LAST December, Insomniac Games was hit by a ransomware attack, which led to a massive data breach that leaked 1.7 terabytes of data and over one million files onto the internet.
The leak contained early footage of Insomniac’s in-development Wolverine game, the studio’s roadmap for the next decade, other sensitive information about games the studio was working on and private employee information of the PlayStation-owned developer of the Marvel’s Spider-Man games.
On March 13, a new trailer surfaced as part of that data breach, for a game by Insomniac called Spider-Man: The Great Web, previously reported to have been cancelled. The trailer showed that The Great Web would have been a spin-off from the existing Marvel’s Spider-Man games.
An online game, the trailer revealed that players would control different versions of Spider-Man in New York and other universes. The Great Web’s leaked trailer has Yuri Lowenthal voicing Peter Parker calling for players to join forces to fight the supervillain group Sinister Six.
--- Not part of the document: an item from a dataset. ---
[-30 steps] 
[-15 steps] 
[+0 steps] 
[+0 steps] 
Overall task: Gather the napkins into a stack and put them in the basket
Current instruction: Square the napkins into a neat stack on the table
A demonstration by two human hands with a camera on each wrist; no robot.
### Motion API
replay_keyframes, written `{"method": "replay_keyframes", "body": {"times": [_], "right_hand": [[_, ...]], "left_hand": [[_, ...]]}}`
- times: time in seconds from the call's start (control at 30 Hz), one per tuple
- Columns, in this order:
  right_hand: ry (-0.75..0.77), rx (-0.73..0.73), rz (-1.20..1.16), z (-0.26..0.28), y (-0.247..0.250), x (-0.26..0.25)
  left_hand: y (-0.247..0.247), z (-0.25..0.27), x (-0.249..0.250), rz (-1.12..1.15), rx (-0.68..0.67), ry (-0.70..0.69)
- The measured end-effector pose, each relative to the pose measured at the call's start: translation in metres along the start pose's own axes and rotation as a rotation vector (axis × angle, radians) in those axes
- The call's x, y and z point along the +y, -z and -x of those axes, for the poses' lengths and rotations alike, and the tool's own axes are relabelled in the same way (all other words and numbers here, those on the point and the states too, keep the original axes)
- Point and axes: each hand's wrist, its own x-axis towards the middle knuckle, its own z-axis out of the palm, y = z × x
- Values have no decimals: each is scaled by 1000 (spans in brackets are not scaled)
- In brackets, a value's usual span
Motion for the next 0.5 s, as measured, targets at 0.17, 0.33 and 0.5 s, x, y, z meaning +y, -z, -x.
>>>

The footage also includes combat and exploration identical to the Marvel’s Spider-Man games.
PlayStation and Insomniac never revealed why The Great Web was cancelled, but it was speculated that the game was possibly being developed as a live-service, always online game, with the various Spider-Man characters and cosmetics being locked being real life money transactions.
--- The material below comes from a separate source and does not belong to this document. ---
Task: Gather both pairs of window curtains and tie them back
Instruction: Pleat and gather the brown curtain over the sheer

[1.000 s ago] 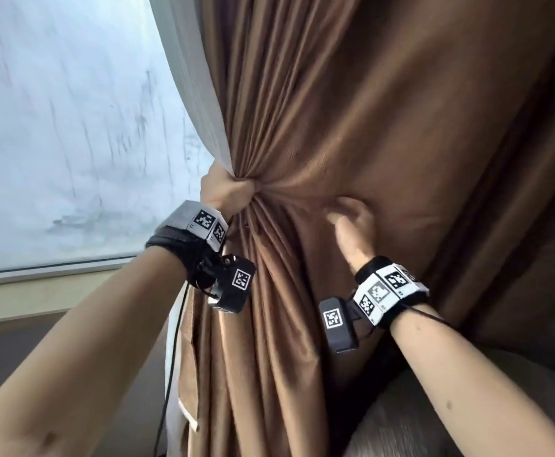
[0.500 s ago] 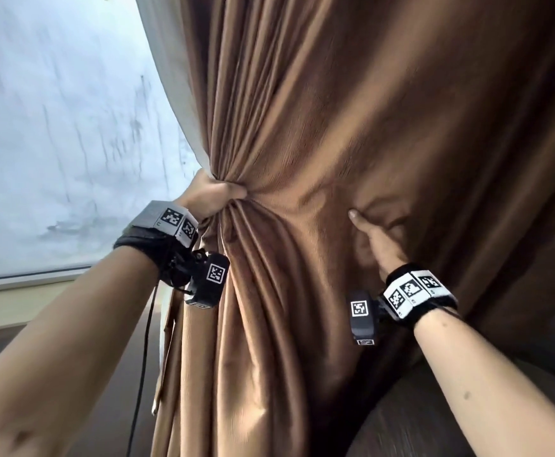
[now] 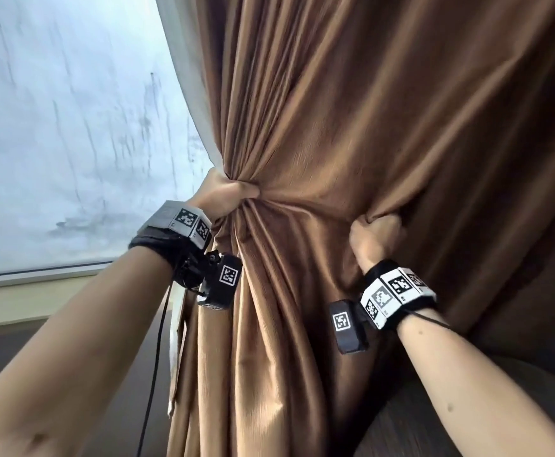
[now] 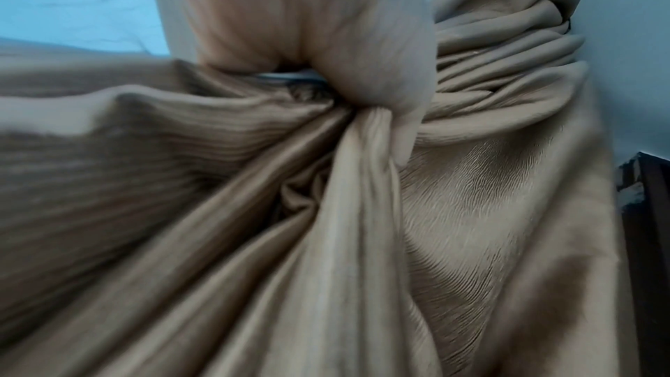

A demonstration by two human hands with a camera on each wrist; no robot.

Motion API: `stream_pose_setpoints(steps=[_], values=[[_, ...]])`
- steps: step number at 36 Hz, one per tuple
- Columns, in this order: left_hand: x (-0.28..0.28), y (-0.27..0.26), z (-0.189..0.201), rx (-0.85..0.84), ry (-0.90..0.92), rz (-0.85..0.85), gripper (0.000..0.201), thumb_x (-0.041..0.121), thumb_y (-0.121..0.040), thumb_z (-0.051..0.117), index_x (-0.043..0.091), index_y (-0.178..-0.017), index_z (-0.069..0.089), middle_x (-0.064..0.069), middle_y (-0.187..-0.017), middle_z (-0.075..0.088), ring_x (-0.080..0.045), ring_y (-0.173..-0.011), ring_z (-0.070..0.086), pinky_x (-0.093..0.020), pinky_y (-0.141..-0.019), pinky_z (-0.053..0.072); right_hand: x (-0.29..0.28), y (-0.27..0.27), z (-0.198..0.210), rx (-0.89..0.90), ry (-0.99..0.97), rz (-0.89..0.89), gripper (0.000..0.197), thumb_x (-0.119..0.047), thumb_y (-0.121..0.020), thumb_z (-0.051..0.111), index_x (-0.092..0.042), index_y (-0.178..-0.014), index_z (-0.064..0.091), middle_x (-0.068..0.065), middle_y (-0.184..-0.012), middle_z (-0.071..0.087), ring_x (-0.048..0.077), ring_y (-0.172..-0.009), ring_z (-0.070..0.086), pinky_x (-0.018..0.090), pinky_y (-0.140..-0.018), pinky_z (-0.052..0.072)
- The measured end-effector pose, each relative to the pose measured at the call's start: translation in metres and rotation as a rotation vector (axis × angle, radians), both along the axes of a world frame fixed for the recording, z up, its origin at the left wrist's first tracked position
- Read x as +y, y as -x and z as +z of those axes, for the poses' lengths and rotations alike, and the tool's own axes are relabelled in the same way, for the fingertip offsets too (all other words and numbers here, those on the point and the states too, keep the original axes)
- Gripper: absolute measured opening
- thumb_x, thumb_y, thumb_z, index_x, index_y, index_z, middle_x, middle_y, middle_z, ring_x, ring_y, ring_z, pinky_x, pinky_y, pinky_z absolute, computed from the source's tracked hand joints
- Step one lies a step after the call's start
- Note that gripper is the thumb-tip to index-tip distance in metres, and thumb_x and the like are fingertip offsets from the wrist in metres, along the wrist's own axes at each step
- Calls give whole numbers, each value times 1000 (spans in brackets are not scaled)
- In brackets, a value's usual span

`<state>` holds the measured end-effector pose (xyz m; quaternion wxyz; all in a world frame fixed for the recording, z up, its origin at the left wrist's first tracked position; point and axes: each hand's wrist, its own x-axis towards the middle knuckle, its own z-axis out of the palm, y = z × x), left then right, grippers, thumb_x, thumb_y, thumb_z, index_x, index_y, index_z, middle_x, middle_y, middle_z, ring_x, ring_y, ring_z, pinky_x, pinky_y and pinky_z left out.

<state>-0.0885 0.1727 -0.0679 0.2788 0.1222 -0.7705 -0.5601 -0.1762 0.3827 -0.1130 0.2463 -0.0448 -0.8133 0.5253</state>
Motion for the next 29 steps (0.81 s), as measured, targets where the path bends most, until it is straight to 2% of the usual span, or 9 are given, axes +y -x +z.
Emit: stream_pose_setpoints(steps=[8,11,16,19,21,22,24,26,29], values=[[16,5,-1,-18,-12,-25,27,6,-75,72,16,-97,60,1,-87,65,-16,-84,63,-28,-79,50,-11,-3,12,15,-103,101,33,-9,-79,54,15,-99,65,34,-109,63,44,-106,60,41,-88,43],[21,5,-2,-25,-1,-53,23,4,-77,70,17,-93,60,2,-86,64,-13,-81,61,-25,-72,49,-21,-11,19,35,-119,232,44,-26,-87,59,14,-104,66,33,-113,64,43,-111,59,41,-86,43],[23,3,-1,-27,0,-70,24,6,-78,70,14,-98,61,3,-84,64,-11,-79,62,-22,-67,49,-42,-21,23,-55,-128,444,32,-20,-89,61,6,-106,68,25,-116,66,37,-117,59,39,-87,48],[21,2,-1,-28,-18,-66,24,8,-75,71,15,-96,62,1,-85,65,-11,-79,62,-23,-67,50,-38,-40,31,-111,-54,675,8,-3,-77,57,2,-80,62,8,-83,66,14,-84,63,20,-67,46],[20,1,-1,-11,-35,-63,32,11,-68,72,14,-99,63,-1,-89,67,-12,-81,63,-23,-67,50,-32,-51,37,-140,-8,823,10,6,-69,56,3,-62,49,4,-64,48,-2,-52,46,10,-52,36],[20,0,-1,-3,-43,-68,36,12,-66,71,13,-102,63,-3,-92,68,-12,-82,64,-23,-67,50,-29,-52,37,-142,5,915,9,6,-67,58,7,-63,50,6,-64,50,-2,-52,47,10,-59,39],[21,-2,0,10,-50,-81,44,13,-62,69,11,-106,65,-5,-96,69,-13,-85,65,-24,-69,51,-29,-47,34,-176,83,1092,28,-2,-66,65,16,-87,62,12,-85,66,12,-80,65,25,-86,49],[23,-4,-1,31,-50,-101,51,15,-57,67,11,-108,65,-4,-97,69,-15,-89,66,-25,-74,52,-37,-37,29,-203,123,1046,27,-7,-76,73,4,-101,70,7,-100,72,20,-96,69,27,-93,49],[22,-2,-1,29,-33,-81,43,14,-62,71,12,-104,64,-1,-93,67,-11,-84,64,-22,-70,50,-46,-26,24,-32,58,656,11,2,-81,66,-9,-83,66,0,-81,65,13,-82,61,18,-73,45]])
If so, PlayStation may have pulled the plug on the game due to the prevalent, negative sentiment by the gaming community over these types of games. It was the same sentiment that sunk other games with a similar design and philosophy, such as 2020’s Marvel’s Avengers and the recent Suicide Squad: Kill the Justice League.
Though The Great Web is out of the picture, Insomniac is still developing the Wolverine game and according to data leak, a yet to be announced X-Men game.